While Alzheimer’s Disease conditions are different for everyone, one thing that doctors can agree on is that by staying active and engaged, people with Alzheimer’s can lead a better quality of life.


Socialization is part of human development for everyone. From the time we’re born, through adolescence, and into adulthood, it is an essential part of brain health. For people with Alzheimer’s in particular, socialization has proven to enhance and maintain focus, create a sense of belonging, and strengthen the connection between time and place.

“Socialization proves to enhance the lives of those with Alzheimer’s disease or related dementia and their care partners. We’ve known for some time that being social is an essential part of one’s brain health with healthy diet and exercise.”
– Alzheimer’s Association

While socialization for you and me could be going to the movies, eating at a restaurant, or having coffee in a loud cafe, socialization for a person with Alzheimer’s can mean something very different.
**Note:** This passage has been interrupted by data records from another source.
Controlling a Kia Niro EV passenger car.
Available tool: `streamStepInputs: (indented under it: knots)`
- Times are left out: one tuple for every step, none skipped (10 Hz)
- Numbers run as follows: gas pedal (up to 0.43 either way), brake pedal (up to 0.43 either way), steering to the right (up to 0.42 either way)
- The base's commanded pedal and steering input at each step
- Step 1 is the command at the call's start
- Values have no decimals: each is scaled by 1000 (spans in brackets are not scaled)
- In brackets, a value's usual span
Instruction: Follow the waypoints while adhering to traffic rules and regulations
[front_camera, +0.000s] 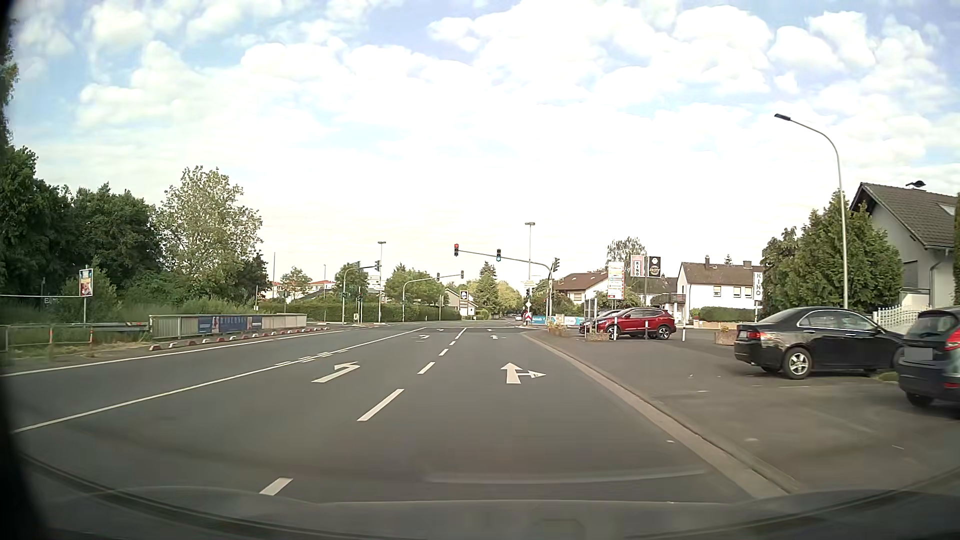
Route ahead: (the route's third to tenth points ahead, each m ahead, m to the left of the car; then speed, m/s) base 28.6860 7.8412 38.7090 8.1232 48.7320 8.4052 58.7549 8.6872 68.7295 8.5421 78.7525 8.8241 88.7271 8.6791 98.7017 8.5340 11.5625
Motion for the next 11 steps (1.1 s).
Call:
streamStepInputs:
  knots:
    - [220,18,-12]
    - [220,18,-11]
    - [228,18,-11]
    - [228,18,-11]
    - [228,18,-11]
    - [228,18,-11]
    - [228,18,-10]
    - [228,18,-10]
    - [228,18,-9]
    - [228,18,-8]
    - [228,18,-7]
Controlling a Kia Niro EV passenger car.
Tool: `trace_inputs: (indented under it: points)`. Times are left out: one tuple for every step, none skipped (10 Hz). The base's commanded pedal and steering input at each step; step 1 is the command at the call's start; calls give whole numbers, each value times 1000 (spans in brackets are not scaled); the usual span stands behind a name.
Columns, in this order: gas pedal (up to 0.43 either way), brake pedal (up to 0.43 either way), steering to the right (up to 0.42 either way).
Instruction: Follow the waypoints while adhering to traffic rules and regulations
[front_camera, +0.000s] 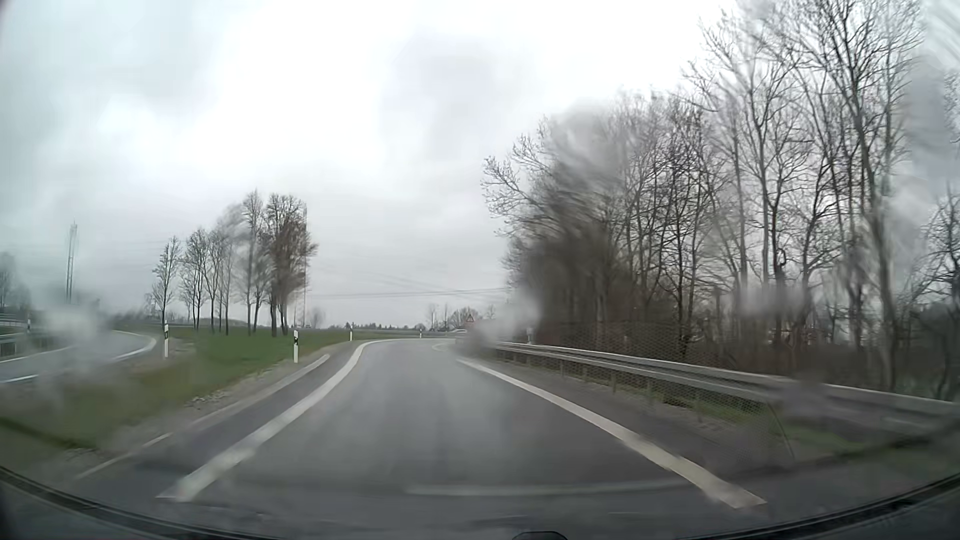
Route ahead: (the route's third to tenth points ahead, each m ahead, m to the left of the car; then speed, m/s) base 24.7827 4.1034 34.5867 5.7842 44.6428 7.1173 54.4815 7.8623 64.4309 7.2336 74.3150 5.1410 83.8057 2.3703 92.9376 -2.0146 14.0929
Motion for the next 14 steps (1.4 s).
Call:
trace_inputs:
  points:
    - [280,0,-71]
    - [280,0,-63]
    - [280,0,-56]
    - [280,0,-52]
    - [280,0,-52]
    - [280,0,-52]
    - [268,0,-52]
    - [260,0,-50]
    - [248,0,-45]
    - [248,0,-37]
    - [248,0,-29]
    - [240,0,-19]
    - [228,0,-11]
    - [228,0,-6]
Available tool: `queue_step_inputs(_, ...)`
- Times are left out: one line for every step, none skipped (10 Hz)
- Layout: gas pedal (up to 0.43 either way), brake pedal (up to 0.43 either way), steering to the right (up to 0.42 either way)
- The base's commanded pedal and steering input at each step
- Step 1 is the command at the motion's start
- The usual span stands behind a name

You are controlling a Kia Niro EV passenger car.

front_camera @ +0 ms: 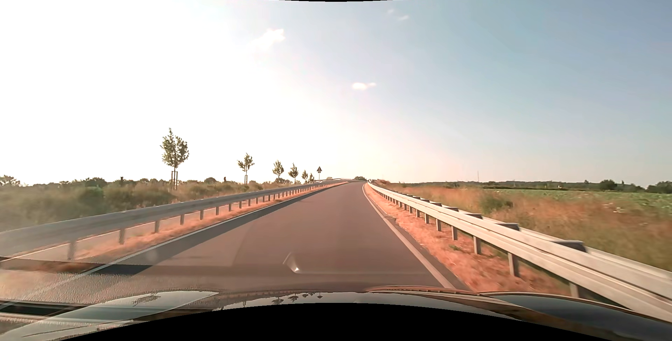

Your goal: Follow the waypoints while adhering to traffic rules and regulations

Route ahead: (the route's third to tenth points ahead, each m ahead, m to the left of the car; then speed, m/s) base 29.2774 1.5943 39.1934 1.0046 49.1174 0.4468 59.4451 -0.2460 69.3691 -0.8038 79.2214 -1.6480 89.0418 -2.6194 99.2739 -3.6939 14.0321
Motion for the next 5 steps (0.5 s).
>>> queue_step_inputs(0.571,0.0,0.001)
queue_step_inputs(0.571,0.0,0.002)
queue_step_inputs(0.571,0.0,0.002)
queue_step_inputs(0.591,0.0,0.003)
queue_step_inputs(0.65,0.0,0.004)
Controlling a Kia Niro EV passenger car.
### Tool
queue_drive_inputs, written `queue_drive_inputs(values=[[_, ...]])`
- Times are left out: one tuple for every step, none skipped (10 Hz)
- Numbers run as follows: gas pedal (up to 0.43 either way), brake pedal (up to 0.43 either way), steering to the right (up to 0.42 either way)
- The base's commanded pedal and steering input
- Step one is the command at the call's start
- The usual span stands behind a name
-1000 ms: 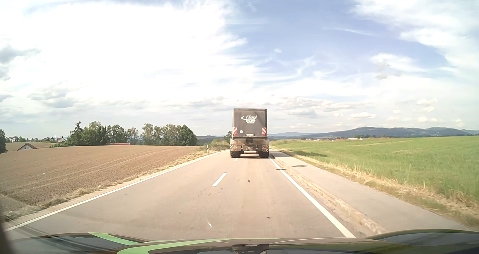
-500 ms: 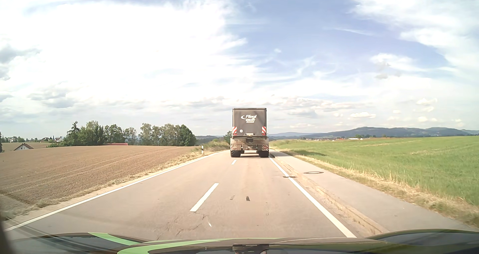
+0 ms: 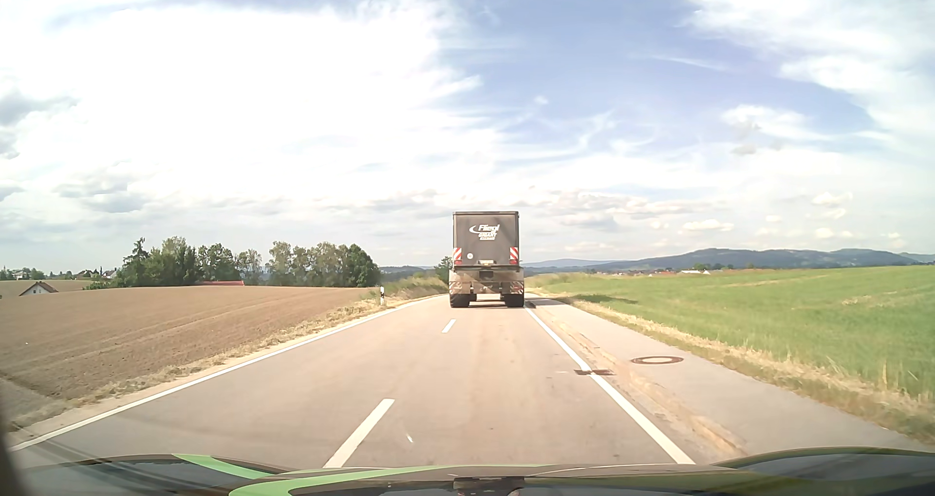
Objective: Follow the waypoints while adhering to traffic rules and regulations
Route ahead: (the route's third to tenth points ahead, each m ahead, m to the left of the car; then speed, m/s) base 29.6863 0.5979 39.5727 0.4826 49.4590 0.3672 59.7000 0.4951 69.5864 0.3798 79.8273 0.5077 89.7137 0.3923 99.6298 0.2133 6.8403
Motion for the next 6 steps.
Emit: queue_drive_inputs(values=[[0.059,0.0,0.001],[0.047,0.0,0.001],[0.047,0.0,0.001],[0.047,0.0,0.001],[0.047,0.0,0.001],[0.047,0.0,0.001]])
A controlled environment is key for effective socialization. Loud noises, too many new faces, or over stimulation can cause a person with Alzheimer’s to feel threatened, confused, or aggravated. Socialization is most enjoyable when done in a safe and secure environment.

Socialization Through Activity

According to the Mayo Clinic, social engagement and intellectual stimulation can help preserve mental function in people with Alzheimer’s. One of the best ways to socialize with your loved one is through stimulating activities. Some benefits of stimulating activities include self expression, lowered anxiety and irritability, engagement with others, and the activation of memories. Here are some stimulating activities to consider:

Music Therapy
According to Neurologist Oliver Sacks, “Music evokes emotion, and emotion can bring with it memory… it brings back the feeling of life when nothing else can.”
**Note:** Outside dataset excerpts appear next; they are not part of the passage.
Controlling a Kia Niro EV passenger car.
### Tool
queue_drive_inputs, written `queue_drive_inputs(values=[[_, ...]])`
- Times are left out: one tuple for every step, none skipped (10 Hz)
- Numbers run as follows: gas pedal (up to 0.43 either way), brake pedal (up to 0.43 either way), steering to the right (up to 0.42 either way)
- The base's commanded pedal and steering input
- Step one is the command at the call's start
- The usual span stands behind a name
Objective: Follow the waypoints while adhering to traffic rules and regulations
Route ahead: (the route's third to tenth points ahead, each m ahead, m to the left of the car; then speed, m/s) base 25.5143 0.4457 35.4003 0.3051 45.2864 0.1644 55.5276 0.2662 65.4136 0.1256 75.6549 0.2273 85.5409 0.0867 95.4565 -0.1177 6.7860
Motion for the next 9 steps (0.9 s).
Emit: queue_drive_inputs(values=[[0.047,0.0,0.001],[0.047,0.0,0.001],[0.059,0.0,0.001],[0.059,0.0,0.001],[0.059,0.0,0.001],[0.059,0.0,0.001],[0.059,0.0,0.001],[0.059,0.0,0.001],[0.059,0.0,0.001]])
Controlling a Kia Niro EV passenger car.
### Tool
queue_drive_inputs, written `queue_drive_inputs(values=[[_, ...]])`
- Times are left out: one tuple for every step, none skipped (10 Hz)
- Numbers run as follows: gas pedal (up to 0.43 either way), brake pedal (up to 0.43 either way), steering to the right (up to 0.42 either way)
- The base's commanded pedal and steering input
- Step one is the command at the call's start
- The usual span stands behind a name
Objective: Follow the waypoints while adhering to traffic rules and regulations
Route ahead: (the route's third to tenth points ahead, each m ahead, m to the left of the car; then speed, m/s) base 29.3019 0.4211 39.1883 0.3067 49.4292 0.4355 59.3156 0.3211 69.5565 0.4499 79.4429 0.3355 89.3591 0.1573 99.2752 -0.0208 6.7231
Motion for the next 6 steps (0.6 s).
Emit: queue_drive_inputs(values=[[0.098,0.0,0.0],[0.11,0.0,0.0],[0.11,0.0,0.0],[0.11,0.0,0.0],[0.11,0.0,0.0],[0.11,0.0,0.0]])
By playing familiar songs, a person with Alzheimer’s can pair rhythms to their everyday activities, which can bring back memories. Listening to positive lyrics and upbeat music can reduce stress and encourage positive interaction with others.

Puzzles and Board Games
Concentration and short term memory games have proven to stimulate cognitive functioning for those with Alzheimer’s. Not only do they allow one to exercise the brain, but they encourage positive social engagement and increase dopamine in the brain when accomplishing a goal (i.e. finishing a puzzle or winning a game). By concentrating on one activity, your loved one is likely to experience a decrease in anxiety, fear, and agitation.
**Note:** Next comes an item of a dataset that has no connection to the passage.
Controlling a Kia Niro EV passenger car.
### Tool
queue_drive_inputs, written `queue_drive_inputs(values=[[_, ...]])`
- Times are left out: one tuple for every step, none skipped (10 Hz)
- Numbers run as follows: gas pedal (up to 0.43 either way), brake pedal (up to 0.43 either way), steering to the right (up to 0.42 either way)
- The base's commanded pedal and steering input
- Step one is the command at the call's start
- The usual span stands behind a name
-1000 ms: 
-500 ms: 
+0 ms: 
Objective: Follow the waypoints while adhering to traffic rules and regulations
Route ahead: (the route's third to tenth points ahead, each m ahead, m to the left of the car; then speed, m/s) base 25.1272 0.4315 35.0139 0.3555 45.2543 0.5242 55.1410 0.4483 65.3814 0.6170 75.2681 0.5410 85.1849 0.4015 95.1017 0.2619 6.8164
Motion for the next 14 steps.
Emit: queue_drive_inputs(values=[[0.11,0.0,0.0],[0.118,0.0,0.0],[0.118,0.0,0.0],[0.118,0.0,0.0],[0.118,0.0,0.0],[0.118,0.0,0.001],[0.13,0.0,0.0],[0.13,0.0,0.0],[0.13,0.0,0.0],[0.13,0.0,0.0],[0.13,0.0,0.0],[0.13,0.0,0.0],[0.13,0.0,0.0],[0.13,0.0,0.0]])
Gardening has many physical and mental benefits for people with Alzheimer’s. It is a peaceful activity that requires concentration, which in turn can be a form of meditation. Being outdoors and surrounded by beautiful plants and flowers can stimulate and engage senses that activate positive emotion. And, aside from the relaxation of gardening, a person can feel a sense of accomplishment and pride for maintaining the project.

Arts & Crafts
As Alzheimer’s symptoms progress, crafting gives your loved one an outlet to express themselves. Activities like knitting, quilting, painting, potting, and going to museums, are all effective ways to relieve stress, anxiety, and discomfort.

Arts and crafts are also a good way for children to share an activity with their loved one in a fun and comfortable way.

“Art therapy has been shown to be a powerful tool for people with Alzheimer’s; it helps them to express their feelings when they can no longer do so with words.”
-Ruth Abraham, Art Therapist

According to the AARP, it is important to spend time doing meaningful activities, not just ones that fill time. When choosing an activity, keep in mind that the activity depends entirely on the individual. Some activities may trigger memories in a negative way, so something that the person was once able to enjoy, may become frustrating or overwhelming now. Be prepared to adjust the person’s attention to a different source of stimulation if an activity goes south.

Exercise and Wellness

Exercise and wellness are key components to living with Alzheimer’s. The benefits include lower risk of high blood pressure and heart disease, enhanced ability to do daily activities, stronger bones, higher levels of self confidence, and improved cognition.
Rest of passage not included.